## Material supplied
□ □ □ □ □ □ □
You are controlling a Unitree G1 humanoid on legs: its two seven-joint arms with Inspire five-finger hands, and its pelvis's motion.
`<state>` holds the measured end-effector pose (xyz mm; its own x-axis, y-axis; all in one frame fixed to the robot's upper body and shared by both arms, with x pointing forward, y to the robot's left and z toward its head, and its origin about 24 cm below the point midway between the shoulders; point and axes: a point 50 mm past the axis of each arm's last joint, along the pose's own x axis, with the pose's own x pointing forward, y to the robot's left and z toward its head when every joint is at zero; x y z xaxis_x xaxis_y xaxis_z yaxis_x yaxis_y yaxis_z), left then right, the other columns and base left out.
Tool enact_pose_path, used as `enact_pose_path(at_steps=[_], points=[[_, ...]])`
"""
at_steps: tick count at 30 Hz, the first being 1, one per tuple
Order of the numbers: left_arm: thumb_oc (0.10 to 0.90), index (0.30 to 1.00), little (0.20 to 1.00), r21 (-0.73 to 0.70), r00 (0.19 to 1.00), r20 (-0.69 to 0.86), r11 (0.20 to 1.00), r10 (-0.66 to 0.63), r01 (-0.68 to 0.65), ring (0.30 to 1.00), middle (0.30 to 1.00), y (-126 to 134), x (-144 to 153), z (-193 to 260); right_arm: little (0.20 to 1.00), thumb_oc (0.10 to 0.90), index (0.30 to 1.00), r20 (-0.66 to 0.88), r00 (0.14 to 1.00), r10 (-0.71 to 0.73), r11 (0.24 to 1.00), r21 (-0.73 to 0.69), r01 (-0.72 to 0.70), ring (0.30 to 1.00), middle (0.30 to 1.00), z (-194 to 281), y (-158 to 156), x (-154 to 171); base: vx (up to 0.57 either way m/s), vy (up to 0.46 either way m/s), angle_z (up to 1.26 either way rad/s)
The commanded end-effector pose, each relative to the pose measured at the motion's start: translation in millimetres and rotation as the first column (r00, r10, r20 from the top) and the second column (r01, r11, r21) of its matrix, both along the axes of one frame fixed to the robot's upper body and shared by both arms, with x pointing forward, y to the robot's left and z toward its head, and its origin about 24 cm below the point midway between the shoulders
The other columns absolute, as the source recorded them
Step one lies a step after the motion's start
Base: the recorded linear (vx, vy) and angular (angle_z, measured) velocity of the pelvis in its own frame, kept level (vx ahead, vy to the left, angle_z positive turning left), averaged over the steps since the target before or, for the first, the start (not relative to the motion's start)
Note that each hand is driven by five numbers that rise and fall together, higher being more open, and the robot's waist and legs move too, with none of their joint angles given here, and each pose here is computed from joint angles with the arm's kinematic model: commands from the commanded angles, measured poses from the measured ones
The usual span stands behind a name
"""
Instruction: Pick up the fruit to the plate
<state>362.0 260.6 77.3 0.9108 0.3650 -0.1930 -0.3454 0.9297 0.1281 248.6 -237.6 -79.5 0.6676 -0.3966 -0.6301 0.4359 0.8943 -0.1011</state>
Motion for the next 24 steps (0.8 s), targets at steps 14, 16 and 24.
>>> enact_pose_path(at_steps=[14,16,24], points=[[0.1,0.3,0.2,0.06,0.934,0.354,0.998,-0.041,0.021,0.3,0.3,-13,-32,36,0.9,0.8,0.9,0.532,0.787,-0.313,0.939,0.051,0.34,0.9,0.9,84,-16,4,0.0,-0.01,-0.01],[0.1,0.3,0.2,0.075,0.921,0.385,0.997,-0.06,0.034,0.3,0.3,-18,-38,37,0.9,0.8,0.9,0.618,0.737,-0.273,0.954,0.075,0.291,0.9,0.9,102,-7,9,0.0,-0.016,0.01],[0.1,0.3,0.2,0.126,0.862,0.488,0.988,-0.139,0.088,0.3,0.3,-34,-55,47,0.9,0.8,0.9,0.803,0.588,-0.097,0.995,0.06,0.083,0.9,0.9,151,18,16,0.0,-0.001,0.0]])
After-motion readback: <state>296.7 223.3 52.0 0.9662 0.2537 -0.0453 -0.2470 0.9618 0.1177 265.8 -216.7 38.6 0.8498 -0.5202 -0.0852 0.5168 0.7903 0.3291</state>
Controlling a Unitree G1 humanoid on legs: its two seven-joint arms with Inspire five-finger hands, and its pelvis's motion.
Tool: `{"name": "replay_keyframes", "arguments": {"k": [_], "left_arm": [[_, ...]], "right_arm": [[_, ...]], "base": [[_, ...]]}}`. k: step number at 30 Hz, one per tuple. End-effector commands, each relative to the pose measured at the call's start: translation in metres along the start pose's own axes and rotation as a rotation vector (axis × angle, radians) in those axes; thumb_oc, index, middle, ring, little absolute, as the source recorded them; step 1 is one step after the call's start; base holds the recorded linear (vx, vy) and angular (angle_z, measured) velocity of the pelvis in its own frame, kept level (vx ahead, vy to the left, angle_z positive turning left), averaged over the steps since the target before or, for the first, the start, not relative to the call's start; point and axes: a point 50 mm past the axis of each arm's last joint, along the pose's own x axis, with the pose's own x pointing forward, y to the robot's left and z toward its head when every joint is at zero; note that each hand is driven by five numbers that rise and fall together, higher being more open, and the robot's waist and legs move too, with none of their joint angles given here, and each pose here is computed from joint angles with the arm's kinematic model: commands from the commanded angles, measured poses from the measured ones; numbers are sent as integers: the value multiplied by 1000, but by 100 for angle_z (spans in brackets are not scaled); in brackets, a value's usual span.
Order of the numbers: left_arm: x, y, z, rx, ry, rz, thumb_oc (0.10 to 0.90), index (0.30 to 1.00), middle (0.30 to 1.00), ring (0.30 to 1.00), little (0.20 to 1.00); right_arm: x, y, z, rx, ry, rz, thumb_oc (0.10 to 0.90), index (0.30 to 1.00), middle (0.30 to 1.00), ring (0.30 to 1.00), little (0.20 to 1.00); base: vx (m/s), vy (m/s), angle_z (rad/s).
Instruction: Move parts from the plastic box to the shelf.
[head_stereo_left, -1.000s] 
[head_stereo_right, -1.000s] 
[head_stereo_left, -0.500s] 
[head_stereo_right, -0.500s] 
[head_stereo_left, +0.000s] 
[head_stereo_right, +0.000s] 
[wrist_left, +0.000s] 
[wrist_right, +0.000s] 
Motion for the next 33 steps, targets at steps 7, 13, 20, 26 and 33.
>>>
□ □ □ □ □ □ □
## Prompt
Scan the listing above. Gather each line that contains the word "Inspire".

## Reply
You are controlling a Unitree G1 humanoid on legs: its two seven-joint arms with Inspire five-finger hands, and its pelvis's motion.
Controlling a Unitree G1 humanoid on legs: its two seven-joint arms with Inspire five-finger hands, and its pelvis's motion.

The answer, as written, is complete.